As the music, full of whirs and clicks and imperfections, pours from the kitchen window, I translate the lyrics in my mind, closing my eyes for a moment, letting everything go dark and disappear behind my eyelids while I find my breath. Then I open my eyes and lift the plastic bag to let Mama’s last few things fall into the earth. A book falls first, probably the last she ever read, the cover white and red. Poem for the Day. The pages are folded and ripped, and there’s a tea stain like a bruise down the spine. Her sweater falls next, followed by a string of purple beads. I remember her singing jazz and dancing around the house, those beads jumping up and around her face as she sprang and skipped. There is a hairbrush and one sock. It is gray. Thick enough to keep a London winter from nipping at her toes. Finally an envelope sails down onto the top of the small heap. “Gracie” is written in loopy letters. I fish it out and slip it into my pocket. It is all that is left, and I will keep it. That and Edith, still singing. I regret nothing, she warbles.
Finally, Pete passes me the shoe box and I untie the ribbon. My own letters flutter down into the hole, white as doves’ wings. Rest in peace, Mama.
Pete holds me while I cry. I wonder who I will be without the guilt and the sadness that have been weighing me down all these years.
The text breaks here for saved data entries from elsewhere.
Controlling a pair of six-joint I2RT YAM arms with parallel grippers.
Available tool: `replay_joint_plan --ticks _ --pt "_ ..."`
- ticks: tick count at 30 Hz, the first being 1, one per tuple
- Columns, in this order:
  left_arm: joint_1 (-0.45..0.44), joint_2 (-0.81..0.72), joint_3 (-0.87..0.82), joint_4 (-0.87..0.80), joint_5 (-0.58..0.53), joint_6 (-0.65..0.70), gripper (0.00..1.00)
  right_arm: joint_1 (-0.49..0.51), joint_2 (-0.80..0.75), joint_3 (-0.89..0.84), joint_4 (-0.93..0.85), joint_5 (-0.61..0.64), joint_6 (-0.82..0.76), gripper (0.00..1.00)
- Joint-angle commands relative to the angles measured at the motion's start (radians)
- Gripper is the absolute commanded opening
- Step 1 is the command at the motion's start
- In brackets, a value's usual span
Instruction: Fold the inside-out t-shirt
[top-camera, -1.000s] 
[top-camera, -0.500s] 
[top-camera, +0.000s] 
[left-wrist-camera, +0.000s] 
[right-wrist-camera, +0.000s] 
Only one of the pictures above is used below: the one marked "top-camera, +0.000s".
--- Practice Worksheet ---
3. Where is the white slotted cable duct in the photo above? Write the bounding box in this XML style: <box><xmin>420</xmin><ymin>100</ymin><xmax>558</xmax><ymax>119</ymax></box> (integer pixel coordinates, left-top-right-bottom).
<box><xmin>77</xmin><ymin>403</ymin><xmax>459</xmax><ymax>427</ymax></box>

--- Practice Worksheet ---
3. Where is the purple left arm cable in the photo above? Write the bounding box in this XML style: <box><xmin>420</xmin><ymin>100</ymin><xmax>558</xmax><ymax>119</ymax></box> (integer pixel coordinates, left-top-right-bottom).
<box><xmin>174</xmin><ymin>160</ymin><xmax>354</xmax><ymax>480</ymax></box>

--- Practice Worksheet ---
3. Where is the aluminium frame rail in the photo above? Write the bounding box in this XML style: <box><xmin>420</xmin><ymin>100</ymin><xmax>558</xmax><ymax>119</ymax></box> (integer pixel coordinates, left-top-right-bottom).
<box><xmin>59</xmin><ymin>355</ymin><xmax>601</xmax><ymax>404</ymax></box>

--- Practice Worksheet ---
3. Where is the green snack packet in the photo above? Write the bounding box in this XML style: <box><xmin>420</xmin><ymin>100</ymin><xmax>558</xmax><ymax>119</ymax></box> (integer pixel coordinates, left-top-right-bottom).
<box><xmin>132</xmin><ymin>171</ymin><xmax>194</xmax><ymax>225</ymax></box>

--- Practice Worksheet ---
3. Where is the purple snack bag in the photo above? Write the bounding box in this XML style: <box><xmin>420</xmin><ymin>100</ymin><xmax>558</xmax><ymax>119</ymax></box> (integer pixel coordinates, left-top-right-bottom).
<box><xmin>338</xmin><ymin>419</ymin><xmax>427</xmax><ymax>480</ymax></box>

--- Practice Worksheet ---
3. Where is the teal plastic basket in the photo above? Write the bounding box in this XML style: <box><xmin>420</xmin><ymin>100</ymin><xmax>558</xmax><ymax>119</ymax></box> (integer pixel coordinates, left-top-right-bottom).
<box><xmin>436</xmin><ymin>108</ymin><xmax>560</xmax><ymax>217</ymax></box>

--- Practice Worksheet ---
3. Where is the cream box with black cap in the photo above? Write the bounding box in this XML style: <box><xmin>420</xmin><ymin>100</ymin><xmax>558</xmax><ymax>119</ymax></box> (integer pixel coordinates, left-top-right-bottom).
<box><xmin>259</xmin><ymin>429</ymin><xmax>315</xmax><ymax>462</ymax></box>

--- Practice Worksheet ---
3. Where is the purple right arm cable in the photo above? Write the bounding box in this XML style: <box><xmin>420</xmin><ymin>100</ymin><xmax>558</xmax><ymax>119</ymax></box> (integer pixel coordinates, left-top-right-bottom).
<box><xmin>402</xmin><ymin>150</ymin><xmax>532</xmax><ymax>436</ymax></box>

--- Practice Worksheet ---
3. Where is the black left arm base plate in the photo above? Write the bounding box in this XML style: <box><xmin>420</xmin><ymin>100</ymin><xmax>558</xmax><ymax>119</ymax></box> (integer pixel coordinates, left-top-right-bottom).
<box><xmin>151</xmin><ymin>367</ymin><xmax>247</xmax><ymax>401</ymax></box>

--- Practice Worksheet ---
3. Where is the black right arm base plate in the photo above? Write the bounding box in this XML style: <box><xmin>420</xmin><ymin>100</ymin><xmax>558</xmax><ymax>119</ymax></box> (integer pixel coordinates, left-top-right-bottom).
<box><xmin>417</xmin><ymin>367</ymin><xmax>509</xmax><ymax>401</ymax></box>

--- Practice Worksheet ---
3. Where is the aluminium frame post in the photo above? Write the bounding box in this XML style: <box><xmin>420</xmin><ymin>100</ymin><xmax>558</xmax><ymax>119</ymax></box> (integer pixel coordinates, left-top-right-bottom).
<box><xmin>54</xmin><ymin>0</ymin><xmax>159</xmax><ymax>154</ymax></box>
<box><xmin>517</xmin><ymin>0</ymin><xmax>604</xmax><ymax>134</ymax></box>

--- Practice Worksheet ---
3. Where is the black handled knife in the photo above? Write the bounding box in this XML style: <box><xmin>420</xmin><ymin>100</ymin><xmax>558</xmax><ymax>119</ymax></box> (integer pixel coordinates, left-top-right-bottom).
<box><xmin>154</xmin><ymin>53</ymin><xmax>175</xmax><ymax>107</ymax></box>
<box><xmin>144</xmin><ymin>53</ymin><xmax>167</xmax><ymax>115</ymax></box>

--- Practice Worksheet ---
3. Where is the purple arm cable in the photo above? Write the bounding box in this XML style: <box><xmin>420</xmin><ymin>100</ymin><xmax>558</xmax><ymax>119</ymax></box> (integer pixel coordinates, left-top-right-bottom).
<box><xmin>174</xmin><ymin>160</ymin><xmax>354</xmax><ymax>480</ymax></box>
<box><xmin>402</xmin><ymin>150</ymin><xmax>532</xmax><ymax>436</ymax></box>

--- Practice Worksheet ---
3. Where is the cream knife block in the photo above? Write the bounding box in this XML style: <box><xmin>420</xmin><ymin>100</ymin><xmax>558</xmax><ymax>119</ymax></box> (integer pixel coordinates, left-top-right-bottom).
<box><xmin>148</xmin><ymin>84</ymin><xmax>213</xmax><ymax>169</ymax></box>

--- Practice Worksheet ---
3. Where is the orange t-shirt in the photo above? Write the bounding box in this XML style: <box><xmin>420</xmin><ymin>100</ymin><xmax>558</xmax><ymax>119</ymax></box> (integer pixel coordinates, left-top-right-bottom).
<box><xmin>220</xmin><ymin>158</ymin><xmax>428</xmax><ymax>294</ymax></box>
I miss her.
From somewhere outside of myself I feel that lightness again; it’s as if I am being pulled from above by a string. The wind rakes its fingers through my hair and, when I look up, the clouds have parted. There is a vein of blue sky painted between the buildings above us. Pete lifts his head and sees it too. Gigi goes back inside. We can hear her rewind the tape and then hit Play again. Miss Piaf lets rip. I imagine the English as subtitles, scrolling across that Renaissance painting kind of sky. Speaking of no regrets, leaving the past behind. Then the tiny seed of something quite new. Piaf doesn’t say what it is, but I know. Hope.